▸ **Brief**: Exactly the lines below from the one with "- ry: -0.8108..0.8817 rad" up to and including the one with "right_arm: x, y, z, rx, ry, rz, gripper" make up the answer, with nothing else added.

▸ **Data supplied**:
-=-=-

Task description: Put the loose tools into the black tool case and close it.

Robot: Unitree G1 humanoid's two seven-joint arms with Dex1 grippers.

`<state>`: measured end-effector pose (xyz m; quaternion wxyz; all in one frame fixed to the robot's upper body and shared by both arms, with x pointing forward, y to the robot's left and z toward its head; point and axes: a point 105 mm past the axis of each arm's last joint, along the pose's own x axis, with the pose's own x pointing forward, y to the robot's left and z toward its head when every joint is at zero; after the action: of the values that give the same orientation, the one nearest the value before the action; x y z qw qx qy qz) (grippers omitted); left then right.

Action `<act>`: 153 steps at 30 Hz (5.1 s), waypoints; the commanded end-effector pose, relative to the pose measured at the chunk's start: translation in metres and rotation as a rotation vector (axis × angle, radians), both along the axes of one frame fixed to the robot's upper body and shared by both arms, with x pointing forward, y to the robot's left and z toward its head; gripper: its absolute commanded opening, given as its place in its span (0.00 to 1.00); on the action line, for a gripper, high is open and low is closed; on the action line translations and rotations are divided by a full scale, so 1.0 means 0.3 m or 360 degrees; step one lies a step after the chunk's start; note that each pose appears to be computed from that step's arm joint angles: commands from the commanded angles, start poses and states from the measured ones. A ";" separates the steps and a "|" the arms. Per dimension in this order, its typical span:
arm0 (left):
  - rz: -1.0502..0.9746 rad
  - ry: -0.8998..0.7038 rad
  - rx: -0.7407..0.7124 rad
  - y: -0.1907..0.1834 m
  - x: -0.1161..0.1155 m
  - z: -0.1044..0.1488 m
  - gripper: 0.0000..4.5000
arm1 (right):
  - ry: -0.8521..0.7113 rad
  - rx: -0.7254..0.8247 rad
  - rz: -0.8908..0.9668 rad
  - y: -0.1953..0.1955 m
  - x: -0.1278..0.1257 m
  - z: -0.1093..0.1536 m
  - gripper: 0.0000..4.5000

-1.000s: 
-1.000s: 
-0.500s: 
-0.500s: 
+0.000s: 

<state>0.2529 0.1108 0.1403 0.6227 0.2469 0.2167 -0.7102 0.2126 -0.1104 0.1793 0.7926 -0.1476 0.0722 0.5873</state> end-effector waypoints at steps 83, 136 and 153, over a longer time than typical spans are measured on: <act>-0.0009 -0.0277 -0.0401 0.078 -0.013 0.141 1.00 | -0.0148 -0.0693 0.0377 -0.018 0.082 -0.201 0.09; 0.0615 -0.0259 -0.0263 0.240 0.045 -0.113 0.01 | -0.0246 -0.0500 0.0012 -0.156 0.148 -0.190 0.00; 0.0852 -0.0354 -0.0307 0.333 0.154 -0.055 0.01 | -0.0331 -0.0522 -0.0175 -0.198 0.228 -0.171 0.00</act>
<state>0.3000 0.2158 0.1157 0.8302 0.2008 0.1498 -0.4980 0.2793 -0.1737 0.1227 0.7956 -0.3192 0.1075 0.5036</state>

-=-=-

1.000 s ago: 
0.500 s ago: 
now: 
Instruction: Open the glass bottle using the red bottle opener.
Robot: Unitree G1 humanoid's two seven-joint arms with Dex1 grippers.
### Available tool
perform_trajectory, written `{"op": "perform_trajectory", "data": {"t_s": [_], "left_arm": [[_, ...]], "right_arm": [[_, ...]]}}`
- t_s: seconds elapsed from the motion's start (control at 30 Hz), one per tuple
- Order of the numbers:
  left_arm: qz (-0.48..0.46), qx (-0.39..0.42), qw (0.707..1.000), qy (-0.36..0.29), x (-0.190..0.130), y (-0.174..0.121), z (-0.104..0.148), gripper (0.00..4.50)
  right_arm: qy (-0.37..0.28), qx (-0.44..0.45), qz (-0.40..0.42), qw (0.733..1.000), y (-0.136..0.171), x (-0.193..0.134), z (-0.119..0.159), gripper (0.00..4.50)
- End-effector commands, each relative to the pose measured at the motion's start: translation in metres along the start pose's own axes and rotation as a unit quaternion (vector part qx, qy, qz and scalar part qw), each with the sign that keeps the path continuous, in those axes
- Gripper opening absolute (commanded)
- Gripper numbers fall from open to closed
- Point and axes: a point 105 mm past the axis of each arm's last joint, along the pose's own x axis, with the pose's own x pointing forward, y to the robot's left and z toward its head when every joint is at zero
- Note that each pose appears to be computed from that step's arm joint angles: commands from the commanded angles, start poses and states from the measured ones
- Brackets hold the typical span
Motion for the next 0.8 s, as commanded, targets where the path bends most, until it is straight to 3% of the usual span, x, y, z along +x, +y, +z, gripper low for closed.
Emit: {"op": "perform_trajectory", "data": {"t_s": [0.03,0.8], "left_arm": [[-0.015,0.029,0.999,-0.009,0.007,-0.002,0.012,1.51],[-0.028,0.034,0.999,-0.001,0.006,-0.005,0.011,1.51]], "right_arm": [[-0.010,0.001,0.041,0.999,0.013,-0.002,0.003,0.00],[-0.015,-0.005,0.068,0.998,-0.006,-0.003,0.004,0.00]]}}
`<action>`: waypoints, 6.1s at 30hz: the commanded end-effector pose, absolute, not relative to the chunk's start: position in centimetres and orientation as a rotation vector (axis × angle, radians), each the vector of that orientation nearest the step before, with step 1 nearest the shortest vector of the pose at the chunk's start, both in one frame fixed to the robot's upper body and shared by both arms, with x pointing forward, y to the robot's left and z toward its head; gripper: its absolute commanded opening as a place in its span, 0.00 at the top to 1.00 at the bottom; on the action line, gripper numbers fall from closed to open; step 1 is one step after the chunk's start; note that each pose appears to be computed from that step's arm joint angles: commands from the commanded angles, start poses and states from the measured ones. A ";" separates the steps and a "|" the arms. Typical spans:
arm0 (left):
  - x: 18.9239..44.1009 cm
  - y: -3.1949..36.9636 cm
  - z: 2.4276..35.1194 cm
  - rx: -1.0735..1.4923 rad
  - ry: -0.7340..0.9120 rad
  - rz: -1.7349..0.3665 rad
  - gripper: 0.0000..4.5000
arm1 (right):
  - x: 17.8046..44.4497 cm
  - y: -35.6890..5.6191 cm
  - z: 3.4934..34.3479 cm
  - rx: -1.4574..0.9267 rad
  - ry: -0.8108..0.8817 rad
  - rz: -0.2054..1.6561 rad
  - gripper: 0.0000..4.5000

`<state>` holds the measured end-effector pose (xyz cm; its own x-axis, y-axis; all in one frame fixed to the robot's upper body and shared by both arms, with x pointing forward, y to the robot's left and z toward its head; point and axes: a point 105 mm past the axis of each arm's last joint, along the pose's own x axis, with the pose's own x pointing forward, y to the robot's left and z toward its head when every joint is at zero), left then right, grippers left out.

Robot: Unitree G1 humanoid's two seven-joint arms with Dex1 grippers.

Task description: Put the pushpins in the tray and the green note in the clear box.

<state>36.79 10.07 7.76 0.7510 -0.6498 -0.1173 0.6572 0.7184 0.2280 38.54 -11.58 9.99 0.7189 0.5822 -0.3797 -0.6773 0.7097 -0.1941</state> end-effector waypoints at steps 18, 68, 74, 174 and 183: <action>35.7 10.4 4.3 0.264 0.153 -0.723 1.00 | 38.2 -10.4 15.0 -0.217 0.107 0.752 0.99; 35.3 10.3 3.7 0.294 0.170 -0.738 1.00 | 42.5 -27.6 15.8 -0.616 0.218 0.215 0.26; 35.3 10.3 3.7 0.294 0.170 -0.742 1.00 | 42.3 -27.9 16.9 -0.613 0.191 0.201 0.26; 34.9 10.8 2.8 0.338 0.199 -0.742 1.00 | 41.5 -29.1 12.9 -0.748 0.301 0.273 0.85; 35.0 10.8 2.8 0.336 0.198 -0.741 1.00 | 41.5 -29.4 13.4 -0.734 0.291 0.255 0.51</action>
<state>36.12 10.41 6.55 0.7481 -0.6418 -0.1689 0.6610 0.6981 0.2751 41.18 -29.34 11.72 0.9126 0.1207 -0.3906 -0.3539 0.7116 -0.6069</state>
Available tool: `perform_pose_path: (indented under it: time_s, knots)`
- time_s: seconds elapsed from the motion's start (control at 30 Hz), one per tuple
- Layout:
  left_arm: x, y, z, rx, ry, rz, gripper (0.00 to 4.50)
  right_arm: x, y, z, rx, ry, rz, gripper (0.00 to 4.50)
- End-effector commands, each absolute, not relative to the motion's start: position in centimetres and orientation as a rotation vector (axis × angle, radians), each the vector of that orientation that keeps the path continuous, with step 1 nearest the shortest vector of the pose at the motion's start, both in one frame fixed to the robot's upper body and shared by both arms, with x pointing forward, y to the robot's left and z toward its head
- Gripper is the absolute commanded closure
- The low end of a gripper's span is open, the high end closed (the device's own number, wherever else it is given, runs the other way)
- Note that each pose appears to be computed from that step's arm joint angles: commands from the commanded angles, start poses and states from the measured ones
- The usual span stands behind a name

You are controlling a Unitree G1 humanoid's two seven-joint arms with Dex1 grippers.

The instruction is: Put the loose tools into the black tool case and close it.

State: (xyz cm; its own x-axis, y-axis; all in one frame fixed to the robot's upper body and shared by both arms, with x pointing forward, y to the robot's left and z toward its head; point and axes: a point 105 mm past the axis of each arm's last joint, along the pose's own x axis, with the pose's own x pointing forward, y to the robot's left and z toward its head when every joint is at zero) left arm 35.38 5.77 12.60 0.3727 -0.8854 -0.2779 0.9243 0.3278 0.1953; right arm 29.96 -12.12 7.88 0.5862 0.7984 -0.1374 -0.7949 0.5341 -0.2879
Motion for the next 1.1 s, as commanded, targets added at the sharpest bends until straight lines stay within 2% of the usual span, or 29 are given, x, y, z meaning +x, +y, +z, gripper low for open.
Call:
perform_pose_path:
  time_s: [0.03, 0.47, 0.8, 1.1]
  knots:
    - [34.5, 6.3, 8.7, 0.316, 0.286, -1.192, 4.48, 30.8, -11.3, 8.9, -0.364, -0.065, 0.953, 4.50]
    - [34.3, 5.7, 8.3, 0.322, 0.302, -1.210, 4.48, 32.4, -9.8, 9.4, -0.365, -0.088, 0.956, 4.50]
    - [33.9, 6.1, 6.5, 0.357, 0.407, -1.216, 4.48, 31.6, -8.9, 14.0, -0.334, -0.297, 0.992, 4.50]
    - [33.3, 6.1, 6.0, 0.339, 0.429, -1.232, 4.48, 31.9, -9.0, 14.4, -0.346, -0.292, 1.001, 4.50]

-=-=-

▸ **Response to the task**:
  - ry: -0.8108..0.8817 rad
  - rz: -0.2054..1.6561 rad
  - gripper: 0.0000..4.5000

`<state>` holds the measured end-effector pose (xyz cm; its own x-axis, y-axis; all in one frame fixed to the robot's upper body and shared by both arms, with x pointing forward, y to the robot's left and z toward its head; point and axes: a point 105 mm past the axis of each arm's last joint, along the pose's own x axis, with the pose's own x pointing forward, y to the robot's left and z toward its head when every joint is at zero), left then right, grippers left out.

Robot: Unitree G1 humanoid's two seven-joint arms with Dex1 grippers.

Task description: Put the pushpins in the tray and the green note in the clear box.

<state>36.79 10.07 7.76 0.7510 -0.6498 -0.1173 0.6572 0.7184 0.2280 38.54 -11.58 9.99 0.7189 0.5822 -0.3797 -0.6773 0.7097 -0.1941</state> end-effector waypoints at steps 18, 68, 74, 174 and 183: <action>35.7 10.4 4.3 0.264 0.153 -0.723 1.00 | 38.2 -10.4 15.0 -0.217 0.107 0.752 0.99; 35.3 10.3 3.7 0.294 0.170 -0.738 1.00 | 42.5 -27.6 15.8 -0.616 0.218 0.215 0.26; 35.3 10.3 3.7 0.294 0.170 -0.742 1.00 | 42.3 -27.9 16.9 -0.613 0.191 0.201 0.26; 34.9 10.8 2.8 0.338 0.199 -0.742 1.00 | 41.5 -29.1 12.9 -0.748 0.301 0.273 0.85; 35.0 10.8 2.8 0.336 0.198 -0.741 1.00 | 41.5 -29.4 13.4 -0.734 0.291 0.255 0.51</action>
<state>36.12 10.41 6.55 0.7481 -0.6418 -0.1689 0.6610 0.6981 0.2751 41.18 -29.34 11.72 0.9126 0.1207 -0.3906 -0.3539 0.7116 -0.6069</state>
Available tool: `perform_pose_path: (indented under it: time_s, knots)`
- time_s: seconds elapsed from the motion's start (control at 30 Hz), one per tuple
- Layout:
  left_arm: x, y, z, rx, ry, rz, gripper (0.00 to 4.50)
  right_arm: x, y, z, rx, ry, rz, gripper (0.00 to 4.50)

The answer given here is complete.